**What the task asks:** Show all lines below holding the string "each".

**Supplied material:**
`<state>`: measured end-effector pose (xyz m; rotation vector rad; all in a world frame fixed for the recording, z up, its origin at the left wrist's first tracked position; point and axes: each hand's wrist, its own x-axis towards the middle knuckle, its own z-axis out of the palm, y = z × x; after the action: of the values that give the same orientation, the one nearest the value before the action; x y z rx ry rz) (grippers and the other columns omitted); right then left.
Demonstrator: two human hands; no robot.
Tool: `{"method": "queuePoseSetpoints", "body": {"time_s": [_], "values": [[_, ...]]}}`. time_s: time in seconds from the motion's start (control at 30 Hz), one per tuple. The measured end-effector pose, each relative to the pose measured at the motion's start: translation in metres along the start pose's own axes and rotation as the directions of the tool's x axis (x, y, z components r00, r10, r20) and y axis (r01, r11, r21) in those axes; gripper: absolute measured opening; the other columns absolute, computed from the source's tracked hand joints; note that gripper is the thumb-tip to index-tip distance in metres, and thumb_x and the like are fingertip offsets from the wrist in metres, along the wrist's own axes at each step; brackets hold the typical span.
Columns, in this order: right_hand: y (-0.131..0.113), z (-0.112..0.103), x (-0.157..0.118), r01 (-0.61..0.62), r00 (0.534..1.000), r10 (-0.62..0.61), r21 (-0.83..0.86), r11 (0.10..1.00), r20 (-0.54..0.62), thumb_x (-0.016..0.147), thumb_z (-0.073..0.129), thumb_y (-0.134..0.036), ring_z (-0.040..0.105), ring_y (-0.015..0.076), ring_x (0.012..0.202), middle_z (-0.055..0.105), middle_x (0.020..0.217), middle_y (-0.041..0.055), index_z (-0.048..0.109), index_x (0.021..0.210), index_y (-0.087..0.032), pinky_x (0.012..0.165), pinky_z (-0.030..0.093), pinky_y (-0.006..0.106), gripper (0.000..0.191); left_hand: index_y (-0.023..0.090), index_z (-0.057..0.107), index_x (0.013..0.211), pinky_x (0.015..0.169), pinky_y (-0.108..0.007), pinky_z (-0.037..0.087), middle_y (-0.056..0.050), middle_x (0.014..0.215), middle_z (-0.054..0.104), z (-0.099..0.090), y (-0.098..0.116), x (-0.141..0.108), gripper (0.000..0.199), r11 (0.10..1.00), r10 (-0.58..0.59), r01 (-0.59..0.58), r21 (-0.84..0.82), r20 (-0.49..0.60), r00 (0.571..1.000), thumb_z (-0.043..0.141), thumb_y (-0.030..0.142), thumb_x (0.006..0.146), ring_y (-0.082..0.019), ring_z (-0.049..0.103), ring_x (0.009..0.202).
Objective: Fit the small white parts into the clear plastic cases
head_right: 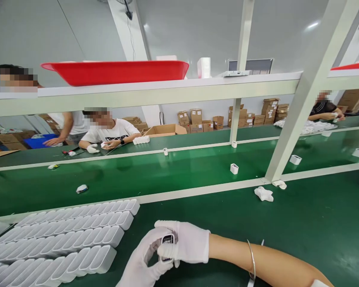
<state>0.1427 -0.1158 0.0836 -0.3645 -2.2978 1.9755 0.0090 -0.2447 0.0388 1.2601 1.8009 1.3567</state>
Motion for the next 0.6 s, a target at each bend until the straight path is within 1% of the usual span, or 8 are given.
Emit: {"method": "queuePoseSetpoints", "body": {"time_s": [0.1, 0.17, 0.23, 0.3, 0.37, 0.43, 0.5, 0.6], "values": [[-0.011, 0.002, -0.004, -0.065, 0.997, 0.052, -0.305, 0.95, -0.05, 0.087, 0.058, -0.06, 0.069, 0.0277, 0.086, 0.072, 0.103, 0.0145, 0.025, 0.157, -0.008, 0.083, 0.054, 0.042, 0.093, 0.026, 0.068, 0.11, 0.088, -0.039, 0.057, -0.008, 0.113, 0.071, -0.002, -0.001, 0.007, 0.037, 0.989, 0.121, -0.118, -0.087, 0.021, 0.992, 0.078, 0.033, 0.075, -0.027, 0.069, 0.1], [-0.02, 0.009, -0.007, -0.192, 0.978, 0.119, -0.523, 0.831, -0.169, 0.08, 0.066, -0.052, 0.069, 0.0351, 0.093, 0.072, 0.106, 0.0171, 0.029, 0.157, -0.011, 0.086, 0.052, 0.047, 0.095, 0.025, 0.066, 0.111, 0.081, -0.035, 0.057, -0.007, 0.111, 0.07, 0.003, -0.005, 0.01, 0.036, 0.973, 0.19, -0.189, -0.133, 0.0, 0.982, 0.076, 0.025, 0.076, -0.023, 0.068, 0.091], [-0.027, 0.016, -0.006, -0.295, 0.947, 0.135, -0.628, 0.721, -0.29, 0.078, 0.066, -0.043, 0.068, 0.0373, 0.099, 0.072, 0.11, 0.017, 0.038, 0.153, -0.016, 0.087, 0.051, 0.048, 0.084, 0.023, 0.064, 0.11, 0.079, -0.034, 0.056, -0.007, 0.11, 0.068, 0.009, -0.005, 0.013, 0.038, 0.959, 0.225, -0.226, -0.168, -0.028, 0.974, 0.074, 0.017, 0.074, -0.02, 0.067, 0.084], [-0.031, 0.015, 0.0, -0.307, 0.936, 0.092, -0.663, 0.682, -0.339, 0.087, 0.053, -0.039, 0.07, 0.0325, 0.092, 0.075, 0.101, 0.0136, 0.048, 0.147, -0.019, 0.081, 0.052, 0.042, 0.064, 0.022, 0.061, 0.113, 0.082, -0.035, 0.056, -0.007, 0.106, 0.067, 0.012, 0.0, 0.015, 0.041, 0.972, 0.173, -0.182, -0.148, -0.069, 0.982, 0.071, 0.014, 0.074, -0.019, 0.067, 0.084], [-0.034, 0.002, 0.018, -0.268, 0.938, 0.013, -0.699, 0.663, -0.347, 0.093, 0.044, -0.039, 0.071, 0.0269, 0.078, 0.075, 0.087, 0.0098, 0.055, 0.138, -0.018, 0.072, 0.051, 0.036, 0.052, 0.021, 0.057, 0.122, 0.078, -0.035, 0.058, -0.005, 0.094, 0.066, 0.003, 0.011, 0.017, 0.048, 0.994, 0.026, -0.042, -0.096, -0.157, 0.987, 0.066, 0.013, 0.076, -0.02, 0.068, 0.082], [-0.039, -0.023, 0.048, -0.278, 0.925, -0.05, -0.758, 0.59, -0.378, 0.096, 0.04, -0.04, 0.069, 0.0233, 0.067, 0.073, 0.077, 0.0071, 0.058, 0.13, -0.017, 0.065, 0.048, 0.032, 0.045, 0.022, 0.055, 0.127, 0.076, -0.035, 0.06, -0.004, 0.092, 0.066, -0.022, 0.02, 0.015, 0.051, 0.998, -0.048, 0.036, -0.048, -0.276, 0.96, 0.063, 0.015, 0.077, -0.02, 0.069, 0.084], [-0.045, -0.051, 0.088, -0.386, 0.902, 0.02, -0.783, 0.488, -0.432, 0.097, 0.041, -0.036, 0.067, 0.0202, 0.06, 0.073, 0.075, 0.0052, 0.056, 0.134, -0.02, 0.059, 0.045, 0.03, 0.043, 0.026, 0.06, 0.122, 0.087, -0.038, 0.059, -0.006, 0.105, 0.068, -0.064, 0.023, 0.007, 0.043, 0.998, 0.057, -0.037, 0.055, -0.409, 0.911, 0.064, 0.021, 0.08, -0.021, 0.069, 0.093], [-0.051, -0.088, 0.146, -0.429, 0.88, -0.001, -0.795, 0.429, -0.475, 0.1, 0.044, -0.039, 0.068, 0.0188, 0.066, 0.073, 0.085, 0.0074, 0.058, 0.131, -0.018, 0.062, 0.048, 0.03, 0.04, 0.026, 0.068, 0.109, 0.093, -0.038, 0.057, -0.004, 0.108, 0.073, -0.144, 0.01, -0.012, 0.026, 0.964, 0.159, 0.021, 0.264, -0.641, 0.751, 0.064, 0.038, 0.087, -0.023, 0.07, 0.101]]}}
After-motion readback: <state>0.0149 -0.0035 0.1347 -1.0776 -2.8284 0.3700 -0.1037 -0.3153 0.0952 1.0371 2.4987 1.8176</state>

**Exercise solution:**
`<state>`: measured end-effector pose (xyz m; rotation vector rad; all in a world frame fixed for the recording, z up, its origin at the left wrist's first tracked position; point and axes: each hand's wrist, its own x-axis towards the middle knuckle, its own z-axis out of the palm, y = z × x; after the action: of the values that give the same orientation, the one nearest the value before the action; x y z rx ry rz) (grippers and the other columns omitted); right then left.
Tool: `{"method": "queuePoseSetpoints", "body": {"time_s": [_], "values": [[_, ...]]}}`. time_s: time in seconds from the motion's start (control at 30 Hz), one per tuple. The measured end-effector pose, each relative to the pose measured at the motion's start: translation in metres along the start pose's own axes and rotation as the directions of the tool's x axis (x, y, z components r00, r10, r20) and y axis (r01, r11, r21) in those axes; gripper: absolute measured opening; the other columns absolute, computed from the source's tracked hand joints; note that gripper is the thumb-tip to index-tip distance in metres, and thumb_x and the like are fingertip offsets from the wrist in metres, along the wrist's own axes at each step; brackets hold the typical span.
Motion for the next 0.6 s, a target at each bend until the straight path is within 1% of the usual span, or 8 are given.

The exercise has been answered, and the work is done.